-------- Dataset extract

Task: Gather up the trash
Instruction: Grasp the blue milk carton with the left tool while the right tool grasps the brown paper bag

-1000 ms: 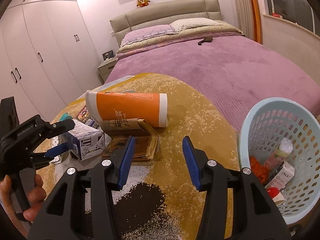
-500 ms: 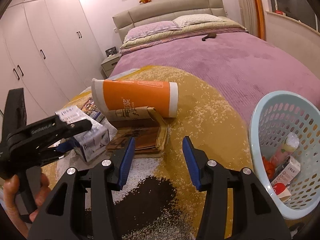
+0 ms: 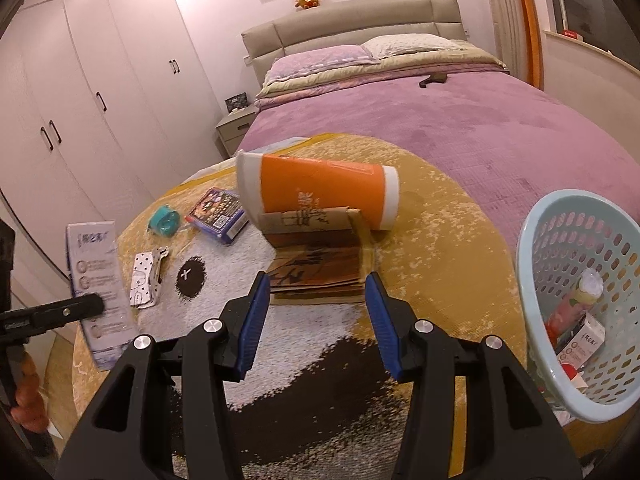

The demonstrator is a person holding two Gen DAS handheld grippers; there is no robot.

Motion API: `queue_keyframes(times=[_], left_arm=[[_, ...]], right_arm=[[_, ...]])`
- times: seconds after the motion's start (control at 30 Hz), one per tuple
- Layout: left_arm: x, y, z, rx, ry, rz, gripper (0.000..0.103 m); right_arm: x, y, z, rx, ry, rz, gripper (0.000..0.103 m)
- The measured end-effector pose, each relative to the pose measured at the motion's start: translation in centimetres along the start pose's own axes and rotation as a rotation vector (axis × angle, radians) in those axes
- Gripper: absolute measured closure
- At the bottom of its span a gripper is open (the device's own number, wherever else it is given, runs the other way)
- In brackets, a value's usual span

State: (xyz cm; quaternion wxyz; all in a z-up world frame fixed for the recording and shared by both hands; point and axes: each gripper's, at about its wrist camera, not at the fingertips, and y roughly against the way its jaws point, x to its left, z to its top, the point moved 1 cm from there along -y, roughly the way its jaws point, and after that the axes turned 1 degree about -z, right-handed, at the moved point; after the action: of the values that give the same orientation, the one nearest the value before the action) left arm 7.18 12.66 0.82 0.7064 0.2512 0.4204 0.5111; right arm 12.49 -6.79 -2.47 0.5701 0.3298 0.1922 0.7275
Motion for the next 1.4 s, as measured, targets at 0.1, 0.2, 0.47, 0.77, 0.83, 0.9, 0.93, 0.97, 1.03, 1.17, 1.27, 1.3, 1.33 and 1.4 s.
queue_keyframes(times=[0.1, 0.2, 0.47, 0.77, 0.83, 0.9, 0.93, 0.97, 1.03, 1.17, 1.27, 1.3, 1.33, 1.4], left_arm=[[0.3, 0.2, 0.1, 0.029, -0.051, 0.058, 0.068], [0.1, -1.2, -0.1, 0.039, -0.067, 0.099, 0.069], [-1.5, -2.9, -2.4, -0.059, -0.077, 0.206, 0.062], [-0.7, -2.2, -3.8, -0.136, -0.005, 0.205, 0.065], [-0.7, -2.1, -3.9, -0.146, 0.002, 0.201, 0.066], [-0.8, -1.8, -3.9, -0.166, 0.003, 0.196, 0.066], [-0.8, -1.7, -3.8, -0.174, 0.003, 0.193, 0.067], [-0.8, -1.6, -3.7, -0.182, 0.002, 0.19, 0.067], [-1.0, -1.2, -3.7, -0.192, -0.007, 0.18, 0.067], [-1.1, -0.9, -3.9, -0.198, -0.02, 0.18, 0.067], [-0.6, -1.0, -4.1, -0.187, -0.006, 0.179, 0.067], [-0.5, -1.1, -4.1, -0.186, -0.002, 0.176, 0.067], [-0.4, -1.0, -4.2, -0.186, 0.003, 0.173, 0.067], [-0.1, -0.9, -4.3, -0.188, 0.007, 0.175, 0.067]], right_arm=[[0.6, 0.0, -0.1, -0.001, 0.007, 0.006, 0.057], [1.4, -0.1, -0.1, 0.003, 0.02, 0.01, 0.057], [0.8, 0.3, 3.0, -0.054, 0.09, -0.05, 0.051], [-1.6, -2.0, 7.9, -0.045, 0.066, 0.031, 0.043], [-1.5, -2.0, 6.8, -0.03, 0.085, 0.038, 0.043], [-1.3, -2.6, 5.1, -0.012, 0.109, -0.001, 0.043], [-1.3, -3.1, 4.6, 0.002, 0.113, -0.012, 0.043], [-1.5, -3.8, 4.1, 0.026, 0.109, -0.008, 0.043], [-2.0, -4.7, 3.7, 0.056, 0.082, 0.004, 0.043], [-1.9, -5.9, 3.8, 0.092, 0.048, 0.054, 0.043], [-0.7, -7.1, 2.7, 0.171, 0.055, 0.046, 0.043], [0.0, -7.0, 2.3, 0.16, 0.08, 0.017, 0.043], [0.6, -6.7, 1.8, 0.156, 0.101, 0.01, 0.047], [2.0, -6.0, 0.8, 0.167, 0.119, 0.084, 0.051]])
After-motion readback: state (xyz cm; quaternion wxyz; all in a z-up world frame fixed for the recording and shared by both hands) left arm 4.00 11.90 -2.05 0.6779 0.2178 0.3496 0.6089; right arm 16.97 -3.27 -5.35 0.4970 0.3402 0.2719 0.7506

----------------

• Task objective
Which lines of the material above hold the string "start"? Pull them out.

• Answer space
- times: seconds after the motion's start (control at 30 Hz), one per tuple
- The measured end-effector pose, each relative to the pose measured at the motion's start: translation in centimetres along the start pose's own axes and rotation as a rotation vector (axis × angle, radians) in those axes

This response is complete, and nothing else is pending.